When it comes to making investments with a Self Directed IRA, there are only a handful of IRS rules that govern. The Internal Revenue Code does not describe what a Self Directed IRA can invest in, only what it cannot invest in. The rules are often categorized as the IRA prohibited transaction rules.
In general, Internal Revenue Code Sections 408 & 4975 prohibits Disqualified Persons from engaging in certain type of transactions. The purpose of these rules is to encourage the use of IRAs for accumulation of retirement savings and to prohibit those in control of IRAs from taking advantage of the tax benefits for their personal account. In other words, the IRS does not one an IRA holder to personally benefit in anyway from the use of his or her IRA, directly or indirectly, without paying tax and penalty, if applicable. In essence, the IRS prohibited transaction rules are designed to protect the integrity of the IRA distribution rules.
The Self Directed IRA Prohibited Transaction rules are outlined in two sections of the Internal revenue Code – sections 408 and 4975.
Pursuant to Internal Revenue Code Section 408(m), an IRA may not invest in life-insurance contracts and certain collectibles, such as: any work of art, any metal or gem, any alcoholic beverage, any rug or antique, any stamp, and most coins. However, the prohibited transaction rules do include an exemption for certain types of precious metals that satisfy the following elements:
- one, one-half, one-quarter or one-tenth ounce U.S. gold coins (American Gold Eagle coins are the only gold coins specifically approved for IRAs. Other gold coins, to be eligible as IRA investments, must be at least .995 fine (99.5% pure);
- one ounce silver coins minted by the Treasury Department;
- any coin issued under the laws of any state;
- a platinum coin described in 31 USCS 5112(k) ; and
- gold, silver, platinum or palladium bullion (other than bullion that is made into a coin) of a certain fineness that is in the physical possession of a trustee that meets the requirements for IRA trustees under Code Sec. 408(a).

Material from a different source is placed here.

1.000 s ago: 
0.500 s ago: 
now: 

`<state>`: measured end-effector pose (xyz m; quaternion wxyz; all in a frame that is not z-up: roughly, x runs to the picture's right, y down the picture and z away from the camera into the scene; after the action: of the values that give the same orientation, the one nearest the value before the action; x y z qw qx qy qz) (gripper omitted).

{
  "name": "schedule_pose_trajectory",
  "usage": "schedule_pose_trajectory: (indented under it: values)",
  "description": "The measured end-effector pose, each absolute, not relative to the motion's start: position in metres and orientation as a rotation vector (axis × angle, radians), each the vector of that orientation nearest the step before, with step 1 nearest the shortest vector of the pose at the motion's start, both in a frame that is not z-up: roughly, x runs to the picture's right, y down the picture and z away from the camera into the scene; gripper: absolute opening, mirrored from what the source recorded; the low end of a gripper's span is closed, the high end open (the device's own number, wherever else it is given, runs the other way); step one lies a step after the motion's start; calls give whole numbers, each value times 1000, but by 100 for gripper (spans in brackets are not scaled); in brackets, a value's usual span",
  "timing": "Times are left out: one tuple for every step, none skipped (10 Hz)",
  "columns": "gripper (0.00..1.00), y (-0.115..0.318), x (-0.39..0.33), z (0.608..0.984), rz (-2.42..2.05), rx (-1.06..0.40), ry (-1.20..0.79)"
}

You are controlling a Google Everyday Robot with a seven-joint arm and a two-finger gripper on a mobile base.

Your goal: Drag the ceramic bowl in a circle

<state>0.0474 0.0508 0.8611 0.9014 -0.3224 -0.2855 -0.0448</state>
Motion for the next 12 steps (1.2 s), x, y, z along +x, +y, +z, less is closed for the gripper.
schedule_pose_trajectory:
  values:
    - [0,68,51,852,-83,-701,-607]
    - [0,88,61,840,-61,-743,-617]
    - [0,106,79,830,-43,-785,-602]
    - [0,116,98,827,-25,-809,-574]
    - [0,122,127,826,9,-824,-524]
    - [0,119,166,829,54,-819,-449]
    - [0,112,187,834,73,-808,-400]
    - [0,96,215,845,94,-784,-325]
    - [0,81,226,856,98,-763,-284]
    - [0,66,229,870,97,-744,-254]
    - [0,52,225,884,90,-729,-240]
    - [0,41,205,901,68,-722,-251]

Putting aside life insurance and collectibles, the bulk of the IRA prohibited transaction rules governing Self Directed IRAs can be found in Internal Revenue Code Section 4975. Internal Revenue Code Section 4975 outlines the rules governing the relationship between a “disqualified person” and an IRA or retirement plan. In general, the prohibited transaction rules were designed to restrict the IRA holder from recognizing any personal benefit from the income or assets of his or her IRA without taking a distribution and paying tax and penalty if applicable (a tax and penalty may not apply in the case of a Roth IRA).

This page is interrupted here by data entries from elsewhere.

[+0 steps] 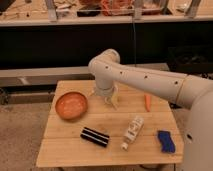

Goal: Move the arm in a circular motion

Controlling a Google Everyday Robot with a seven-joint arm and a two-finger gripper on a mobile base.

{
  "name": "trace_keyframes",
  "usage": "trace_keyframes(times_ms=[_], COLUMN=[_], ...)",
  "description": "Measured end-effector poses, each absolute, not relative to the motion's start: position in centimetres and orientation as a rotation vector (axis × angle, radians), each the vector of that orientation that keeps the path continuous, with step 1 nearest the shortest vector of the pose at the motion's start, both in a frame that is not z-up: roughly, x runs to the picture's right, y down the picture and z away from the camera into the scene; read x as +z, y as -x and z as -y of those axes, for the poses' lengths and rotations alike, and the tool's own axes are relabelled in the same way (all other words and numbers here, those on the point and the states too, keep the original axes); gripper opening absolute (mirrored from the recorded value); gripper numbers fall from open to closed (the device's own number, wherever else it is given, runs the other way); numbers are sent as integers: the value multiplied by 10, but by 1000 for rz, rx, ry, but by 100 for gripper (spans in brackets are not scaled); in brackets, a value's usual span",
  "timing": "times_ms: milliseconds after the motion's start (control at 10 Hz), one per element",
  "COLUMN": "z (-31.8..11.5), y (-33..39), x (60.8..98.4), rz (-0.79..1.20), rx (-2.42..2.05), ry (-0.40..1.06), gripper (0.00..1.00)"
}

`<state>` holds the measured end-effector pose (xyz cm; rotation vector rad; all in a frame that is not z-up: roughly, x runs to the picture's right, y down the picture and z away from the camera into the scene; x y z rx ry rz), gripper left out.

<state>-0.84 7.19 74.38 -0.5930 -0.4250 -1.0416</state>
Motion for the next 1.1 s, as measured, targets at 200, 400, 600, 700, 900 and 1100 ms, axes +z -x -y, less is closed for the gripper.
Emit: trace_keyframes(times_ms=[200, 400, 600, 700, 900, 1100], z=[-60, -49, -44, -41, -35, -28], y=[7, 11, 8, 7, -5, -13], x=[757, 767, 773, 776, 780, 785], rz=[413, 411, 405, 404, 411, 411], rx=[-1043, -1045, -1040, -1037, -1020, -1001], ry=[589, 579, 577, 576, 572, 573], gripper=[80, 80, 80, 80, 80, 80])
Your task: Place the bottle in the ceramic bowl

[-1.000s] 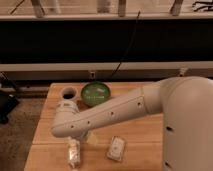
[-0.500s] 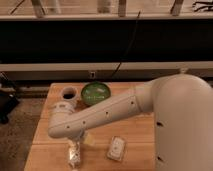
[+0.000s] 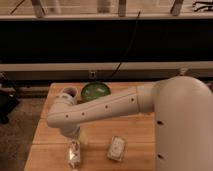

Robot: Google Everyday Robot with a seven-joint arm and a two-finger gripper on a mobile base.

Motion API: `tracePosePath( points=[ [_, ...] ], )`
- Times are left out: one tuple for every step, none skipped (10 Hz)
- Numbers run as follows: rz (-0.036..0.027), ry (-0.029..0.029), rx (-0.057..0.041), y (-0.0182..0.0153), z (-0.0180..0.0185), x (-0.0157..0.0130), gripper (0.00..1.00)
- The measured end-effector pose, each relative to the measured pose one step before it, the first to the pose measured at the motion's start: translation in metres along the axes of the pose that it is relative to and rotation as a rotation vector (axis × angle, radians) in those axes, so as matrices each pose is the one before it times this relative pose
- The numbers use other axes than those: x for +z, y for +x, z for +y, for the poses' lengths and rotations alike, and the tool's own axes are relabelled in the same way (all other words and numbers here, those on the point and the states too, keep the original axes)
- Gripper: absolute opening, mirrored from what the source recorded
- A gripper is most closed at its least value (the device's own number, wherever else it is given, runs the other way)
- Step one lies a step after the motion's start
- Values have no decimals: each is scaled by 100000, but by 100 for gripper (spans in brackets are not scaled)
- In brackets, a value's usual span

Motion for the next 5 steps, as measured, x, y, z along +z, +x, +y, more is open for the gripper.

Pursuant to Internal Revenue Code Section 4975(c) prohibited transactions include but are not limited to any direct or indirect – a) sale or exchange, or leasing, of any property between a plan and a disqualified person; b) lending of money or other extension of credit between a plan and a disqualified person; c) furnishing of goods, services, or facilities between a plan and a disqualified person; d) transfer to, or use by or for the benefit of, a disqualified person of the income or assets of a plan.

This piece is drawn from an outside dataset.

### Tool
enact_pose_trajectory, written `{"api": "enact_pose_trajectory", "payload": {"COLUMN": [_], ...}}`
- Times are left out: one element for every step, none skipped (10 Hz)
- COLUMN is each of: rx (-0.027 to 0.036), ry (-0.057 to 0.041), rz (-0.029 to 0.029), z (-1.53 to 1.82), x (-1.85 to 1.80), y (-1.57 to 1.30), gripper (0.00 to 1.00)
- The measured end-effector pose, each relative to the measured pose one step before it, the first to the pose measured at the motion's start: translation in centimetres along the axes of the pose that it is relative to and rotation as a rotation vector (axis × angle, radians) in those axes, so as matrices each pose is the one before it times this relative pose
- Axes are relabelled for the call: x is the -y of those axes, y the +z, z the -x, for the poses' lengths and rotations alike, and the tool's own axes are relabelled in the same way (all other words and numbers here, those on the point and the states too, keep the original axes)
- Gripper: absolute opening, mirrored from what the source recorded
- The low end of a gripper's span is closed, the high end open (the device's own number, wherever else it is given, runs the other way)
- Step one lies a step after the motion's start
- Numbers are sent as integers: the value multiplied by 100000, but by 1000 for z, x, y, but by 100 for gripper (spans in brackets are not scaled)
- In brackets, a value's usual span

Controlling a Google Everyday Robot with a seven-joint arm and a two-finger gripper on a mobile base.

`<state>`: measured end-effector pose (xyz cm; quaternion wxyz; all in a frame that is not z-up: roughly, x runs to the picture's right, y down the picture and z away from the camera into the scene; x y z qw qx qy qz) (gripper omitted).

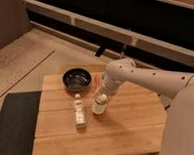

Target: Place the ceramic cup over the eraser

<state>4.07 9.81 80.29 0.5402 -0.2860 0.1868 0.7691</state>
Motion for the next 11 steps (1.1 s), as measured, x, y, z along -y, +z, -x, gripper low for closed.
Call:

Internal revenue Code Section 4975(e)(2) defines a disqualified person as essentially you (IRA holder), fiduciary, any members of your family including spouse, ancestor, lineal descendant, and any spouse of a lineal descendant. Note: siblings, cousins, aunts, uncles and other family members are not considered disqualified persons.
Although the IRA prohibited transaction rules are quite limited, it’s important to seek the assistance of a tax professional before making an investment, such as real estate, with an IRA or retirement plan. However, as a tip, as long as you don’t use IRA funds to purchase life insurance, collectibles, S Corporation stock, or engage in any transaction with a disqualified person, you will likely not be in violation of any of the prohibited transaction rules.